START Data extract

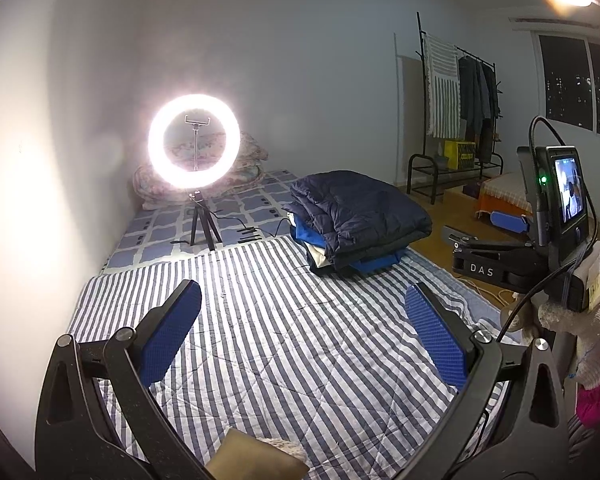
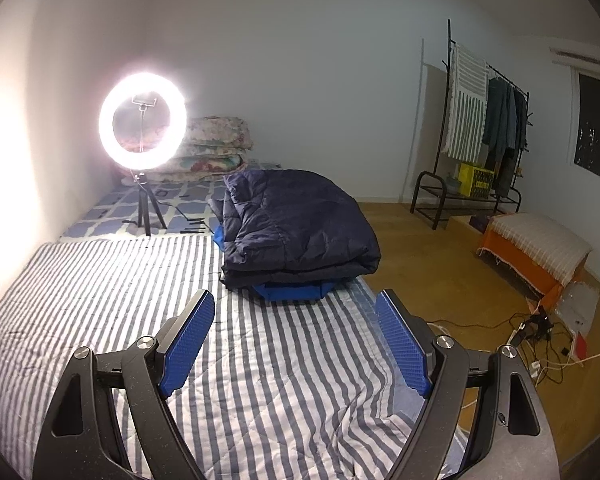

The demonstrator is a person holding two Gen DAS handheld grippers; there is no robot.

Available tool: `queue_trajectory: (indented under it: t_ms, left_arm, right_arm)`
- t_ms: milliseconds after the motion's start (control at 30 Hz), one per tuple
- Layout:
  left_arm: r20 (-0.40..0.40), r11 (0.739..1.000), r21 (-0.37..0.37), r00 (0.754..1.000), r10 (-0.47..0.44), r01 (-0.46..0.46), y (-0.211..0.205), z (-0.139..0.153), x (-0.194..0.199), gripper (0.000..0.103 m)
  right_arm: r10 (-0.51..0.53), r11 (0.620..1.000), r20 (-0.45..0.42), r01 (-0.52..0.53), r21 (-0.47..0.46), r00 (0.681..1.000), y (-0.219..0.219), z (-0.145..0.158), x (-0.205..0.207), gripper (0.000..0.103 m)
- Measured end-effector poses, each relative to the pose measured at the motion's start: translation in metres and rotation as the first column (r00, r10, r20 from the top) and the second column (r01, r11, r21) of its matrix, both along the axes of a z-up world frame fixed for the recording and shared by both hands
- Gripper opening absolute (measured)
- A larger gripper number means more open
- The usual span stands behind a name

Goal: Fold large clothes

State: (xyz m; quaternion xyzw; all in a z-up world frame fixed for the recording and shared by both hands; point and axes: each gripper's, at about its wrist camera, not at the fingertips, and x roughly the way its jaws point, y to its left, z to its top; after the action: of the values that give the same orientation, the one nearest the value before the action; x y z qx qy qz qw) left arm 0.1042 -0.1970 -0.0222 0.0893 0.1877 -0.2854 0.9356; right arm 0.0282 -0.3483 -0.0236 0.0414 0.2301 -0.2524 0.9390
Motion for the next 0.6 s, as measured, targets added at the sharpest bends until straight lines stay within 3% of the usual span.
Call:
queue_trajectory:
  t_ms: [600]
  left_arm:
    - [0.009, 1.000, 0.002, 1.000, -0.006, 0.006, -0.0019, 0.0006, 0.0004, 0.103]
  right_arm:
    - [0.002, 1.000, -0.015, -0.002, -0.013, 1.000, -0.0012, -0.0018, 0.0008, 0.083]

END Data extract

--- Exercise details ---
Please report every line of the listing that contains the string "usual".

--- Reply to the task ---
- The usual span stands behind a name
Motion for the next 0.6 s, as measured, targets added at the sharpest bends until straight lines stay within 3% of the usual span.

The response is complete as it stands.